My ILs live just round the corner and kept in contact with him every day, as well as popping round. They also cooked for him one night.

We live in a small close where everyone knows each other and we have a neighbourhood WhatsApp. I knew that neighbours would let us know if there were large crowds of kids turning up, or excessive noise. One of our neighbours is a copper too so that was helpful- we let DS know he would be keeping an eye on proceedings.

Without all of those factors, I would probably have been reluctant to leave him home alone at 16. But by almost 18, I would.

A lot depends on the child. DS is pretty trustworthy (as far as I can tell 😂) He’s not perfect and yes he’s a teen, but he does care about not upsetting people or pissing them off.

NuffSaidSam · 09/07/2025 13:47

If you can't leave your almost adult son at home alone for a few nights then something has gone wrong somewhere.

Although, I can see what you mean re. the party thing....

PermanentTemporary · 09/07/2025 13:47

Ds had mates over for his 18th birthday party - I disappeared. The house was cleaner when I got back than when I’d left it.

I just think you are massively overthinking this. Yes things can go wrong, but they probably won’t. I wouldn’t present him with a huge list of rules. I might tbh put a lot of nonalcoholic beer in the fridge, and would remind him that 4 beers and 4 shots are two different animals. And then trust him.

Anfieldgirl · 09/07/2025 13:49

Obviously it's fine and I'd fully expect him to have some mates over and have a drink.

Just be clear about any ground rules you have.

BruisedNeckMeat · 09/07/2025 13:50

I wouldn’t consider cancelling your weekend. Teenagers are gonna teenage and as long as you have set some reasonable ground rules I would let him enjoy it. It’s his home too and so having a few mates over is fine.

Your DD is a dobber 😂

HedgehogOnTheBike · 09/07/2025 13:54

I think get people to pop in and if he wrecks the place consequences but give him the trust. I'm sure he will live up to it.

BruFord · 09/07/2025 13:55

Enjoy your weekend away. He'll be an adult in a few weeks and this is a good life lesson for him. You’ve told him no parties and that should be enough.

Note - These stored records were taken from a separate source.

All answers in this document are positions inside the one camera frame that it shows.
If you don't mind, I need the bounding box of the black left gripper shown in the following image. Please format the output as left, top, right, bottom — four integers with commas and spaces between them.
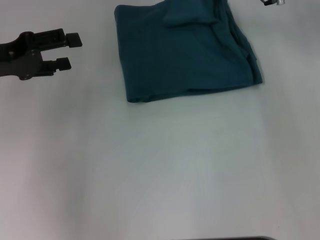
0, 28, 83, 81

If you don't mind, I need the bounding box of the teal blue printed t-shirt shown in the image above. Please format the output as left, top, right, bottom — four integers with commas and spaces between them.
113, 0, 264, 104

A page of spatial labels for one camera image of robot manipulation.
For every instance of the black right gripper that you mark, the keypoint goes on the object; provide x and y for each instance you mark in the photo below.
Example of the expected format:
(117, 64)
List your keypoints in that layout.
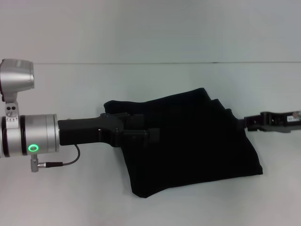
(275, 121)

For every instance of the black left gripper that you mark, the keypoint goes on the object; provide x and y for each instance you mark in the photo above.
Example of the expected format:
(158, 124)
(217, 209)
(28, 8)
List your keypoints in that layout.
(87, 131)

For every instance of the black t-shirt with white print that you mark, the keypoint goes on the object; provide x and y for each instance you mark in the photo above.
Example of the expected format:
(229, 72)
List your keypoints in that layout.
(188, 141)

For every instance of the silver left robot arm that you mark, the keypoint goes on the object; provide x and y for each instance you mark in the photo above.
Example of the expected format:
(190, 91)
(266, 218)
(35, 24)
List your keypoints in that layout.
(30, 135)

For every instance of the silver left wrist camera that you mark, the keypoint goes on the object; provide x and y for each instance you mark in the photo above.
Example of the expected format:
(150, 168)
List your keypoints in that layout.
(16, 75)

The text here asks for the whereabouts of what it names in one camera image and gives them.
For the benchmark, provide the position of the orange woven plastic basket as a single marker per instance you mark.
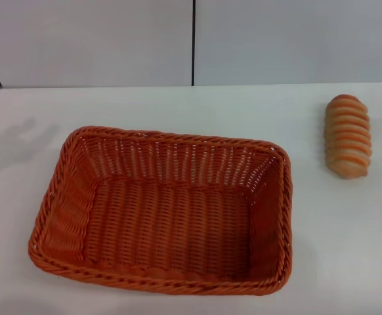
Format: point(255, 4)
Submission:
point(164, 216)

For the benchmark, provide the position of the striped toy bread loaf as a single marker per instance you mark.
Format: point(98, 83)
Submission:
point(348, 138)

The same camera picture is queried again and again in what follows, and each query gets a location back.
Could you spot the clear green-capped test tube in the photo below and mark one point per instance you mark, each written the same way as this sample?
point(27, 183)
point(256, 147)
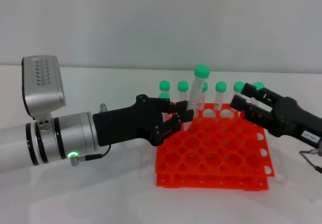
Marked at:
point(259, 85)
point(182, 85)
point(164, 96)
point(205, 86)
point(237, 86)
point(164, 85)
point(221, 86)

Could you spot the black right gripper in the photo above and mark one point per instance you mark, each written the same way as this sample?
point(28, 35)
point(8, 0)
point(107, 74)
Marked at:
point(291, 120)

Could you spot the orange plastic test tube rack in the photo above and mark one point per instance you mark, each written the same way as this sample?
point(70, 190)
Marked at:
point(208, 153)

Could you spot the graduated green-capped test tube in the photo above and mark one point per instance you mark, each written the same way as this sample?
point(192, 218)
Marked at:
point(201, 71)

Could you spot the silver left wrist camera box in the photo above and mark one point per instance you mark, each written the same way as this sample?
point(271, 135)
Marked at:
point(42, 83)

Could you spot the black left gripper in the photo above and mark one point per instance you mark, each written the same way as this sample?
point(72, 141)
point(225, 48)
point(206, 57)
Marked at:
point(120, 125)

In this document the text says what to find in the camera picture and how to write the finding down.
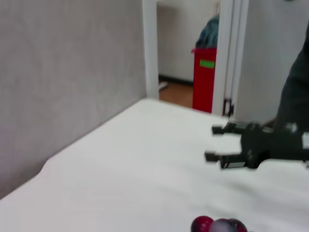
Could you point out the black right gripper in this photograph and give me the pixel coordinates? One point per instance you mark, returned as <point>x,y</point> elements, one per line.
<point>265,142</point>

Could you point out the dark red grape bunch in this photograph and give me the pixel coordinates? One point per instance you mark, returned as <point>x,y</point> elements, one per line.
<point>202,224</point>

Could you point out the black door hinge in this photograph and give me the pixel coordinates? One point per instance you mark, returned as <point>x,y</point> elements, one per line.
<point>228,106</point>

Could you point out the red bin with green label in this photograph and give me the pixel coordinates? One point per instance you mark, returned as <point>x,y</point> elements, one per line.
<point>202,89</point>

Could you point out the small white floor object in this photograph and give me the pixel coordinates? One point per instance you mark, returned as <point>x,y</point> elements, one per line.
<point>163,85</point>

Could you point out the blue cloth bundle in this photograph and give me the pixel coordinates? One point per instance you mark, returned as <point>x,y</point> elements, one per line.
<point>208,33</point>

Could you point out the wide white door frame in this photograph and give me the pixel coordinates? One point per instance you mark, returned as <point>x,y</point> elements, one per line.
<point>239,48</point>

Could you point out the narrow white door post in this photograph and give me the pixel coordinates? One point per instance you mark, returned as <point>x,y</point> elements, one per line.
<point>150,48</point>

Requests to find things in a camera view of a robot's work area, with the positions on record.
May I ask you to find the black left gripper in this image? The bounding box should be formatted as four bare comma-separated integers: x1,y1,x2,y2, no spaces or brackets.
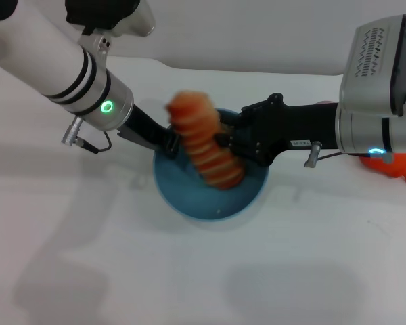
116,104,181,160

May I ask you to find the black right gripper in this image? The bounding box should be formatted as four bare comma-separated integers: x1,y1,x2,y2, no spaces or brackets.
214,93,341,167

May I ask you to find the orange striped bread roll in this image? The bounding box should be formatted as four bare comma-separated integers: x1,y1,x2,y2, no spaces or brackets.
165,89,246,191

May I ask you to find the blue ceramic bowl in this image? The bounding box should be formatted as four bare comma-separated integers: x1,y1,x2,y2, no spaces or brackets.
152,107,270,223

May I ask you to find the red bell pepper toy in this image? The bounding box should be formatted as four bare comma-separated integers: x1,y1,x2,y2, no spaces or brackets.
359,152,406,186

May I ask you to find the silver left connector with cable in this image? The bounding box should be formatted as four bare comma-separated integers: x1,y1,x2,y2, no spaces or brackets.
61,116,113,154

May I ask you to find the black grey left wrist camera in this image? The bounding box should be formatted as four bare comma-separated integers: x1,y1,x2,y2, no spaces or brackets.
64,0,156,38

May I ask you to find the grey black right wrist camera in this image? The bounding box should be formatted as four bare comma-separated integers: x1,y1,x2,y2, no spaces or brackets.
339,14,406,118

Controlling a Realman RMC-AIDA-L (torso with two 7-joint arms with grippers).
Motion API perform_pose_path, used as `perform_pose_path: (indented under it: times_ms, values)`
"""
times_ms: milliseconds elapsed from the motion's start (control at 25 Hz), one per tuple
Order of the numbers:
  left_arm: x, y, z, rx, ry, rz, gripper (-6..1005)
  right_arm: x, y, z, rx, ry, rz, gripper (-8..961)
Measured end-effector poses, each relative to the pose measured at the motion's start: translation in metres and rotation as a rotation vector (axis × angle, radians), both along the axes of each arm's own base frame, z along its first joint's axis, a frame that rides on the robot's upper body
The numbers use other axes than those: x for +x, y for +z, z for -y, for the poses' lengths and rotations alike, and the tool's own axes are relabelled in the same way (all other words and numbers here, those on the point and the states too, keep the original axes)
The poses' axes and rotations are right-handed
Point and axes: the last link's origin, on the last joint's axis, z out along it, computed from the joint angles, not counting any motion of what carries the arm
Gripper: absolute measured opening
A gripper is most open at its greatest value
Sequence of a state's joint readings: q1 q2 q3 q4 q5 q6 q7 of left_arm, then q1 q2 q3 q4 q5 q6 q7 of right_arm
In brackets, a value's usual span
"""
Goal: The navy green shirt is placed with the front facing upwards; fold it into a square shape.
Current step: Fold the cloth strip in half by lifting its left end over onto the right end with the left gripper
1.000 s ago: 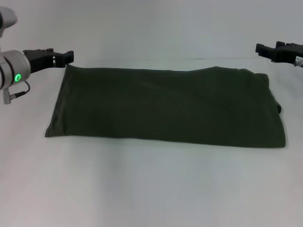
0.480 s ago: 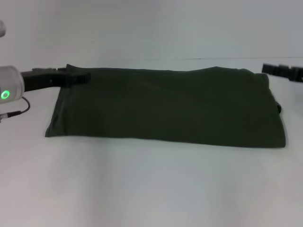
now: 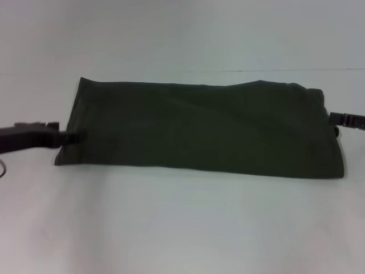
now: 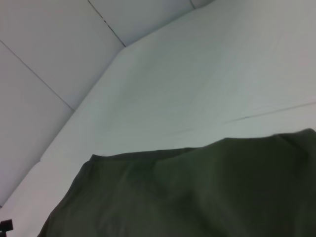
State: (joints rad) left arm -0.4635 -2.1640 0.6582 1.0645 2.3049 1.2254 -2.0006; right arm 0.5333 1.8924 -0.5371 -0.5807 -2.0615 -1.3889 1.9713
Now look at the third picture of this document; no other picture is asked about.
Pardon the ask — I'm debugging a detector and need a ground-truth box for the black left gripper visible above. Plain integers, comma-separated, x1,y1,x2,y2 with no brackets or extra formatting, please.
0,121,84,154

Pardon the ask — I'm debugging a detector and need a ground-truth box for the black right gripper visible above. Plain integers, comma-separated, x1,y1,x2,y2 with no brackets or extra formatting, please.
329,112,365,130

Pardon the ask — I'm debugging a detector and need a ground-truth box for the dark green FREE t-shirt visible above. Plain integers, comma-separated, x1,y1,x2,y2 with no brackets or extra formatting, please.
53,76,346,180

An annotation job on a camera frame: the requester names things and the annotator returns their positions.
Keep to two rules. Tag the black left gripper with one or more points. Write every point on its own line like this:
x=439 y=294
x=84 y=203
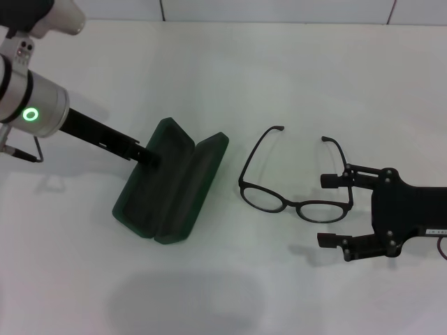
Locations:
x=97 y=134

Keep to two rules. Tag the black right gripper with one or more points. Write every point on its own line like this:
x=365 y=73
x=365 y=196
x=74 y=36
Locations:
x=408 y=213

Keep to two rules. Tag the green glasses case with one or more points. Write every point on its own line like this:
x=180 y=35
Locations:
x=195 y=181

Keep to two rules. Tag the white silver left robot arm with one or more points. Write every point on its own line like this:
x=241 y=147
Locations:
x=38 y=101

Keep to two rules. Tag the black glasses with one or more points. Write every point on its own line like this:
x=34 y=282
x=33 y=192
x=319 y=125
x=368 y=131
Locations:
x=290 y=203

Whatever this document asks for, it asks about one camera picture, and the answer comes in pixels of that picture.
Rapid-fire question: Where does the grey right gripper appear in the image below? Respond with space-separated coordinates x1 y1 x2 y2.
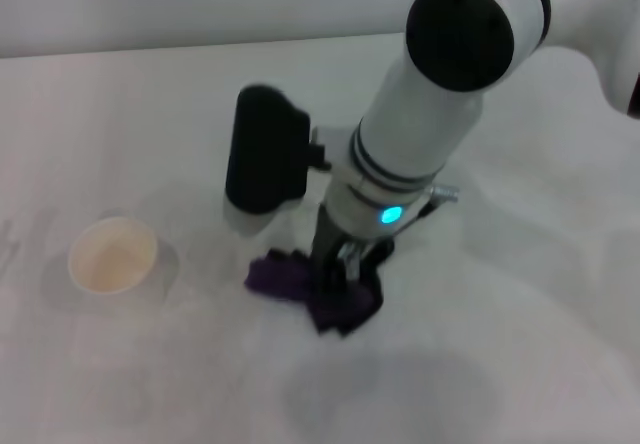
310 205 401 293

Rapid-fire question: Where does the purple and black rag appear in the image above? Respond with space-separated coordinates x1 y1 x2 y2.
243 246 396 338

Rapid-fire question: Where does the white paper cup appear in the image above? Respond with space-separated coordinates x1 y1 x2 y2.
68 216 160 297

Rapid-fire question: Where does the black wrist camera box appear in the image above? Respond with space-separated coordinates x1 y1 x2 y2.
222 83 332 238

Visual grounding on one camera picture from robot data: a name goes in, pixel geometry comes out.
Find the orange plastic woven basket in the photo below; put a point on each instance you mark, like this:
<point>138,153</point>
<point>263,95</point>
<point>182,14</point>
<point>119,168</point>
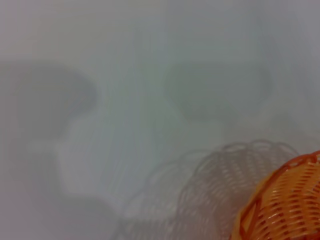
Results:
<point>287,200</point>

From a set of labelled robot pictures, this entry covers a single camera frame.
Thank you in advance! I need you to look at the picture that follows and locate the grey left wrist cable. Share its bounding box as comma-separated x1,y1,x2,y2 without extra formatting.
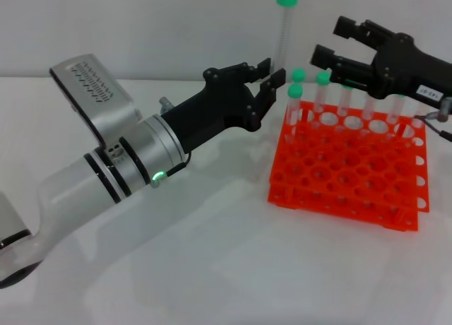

ohtowinthelottery · 09/07/2025 14:06

Is MIL near enough to drop by if things start to get out of hand?
I have memories of a neighbour's teenager inviting a 'few' college friends around whilst his parents were away. The street was filled with cars full of youths who had come from far and wide having seen about the party on social media. The police ended up being called and the party was shut down. Poor kid admitted it had got out of hand and he hadn't expected all the unknowns to turn up!.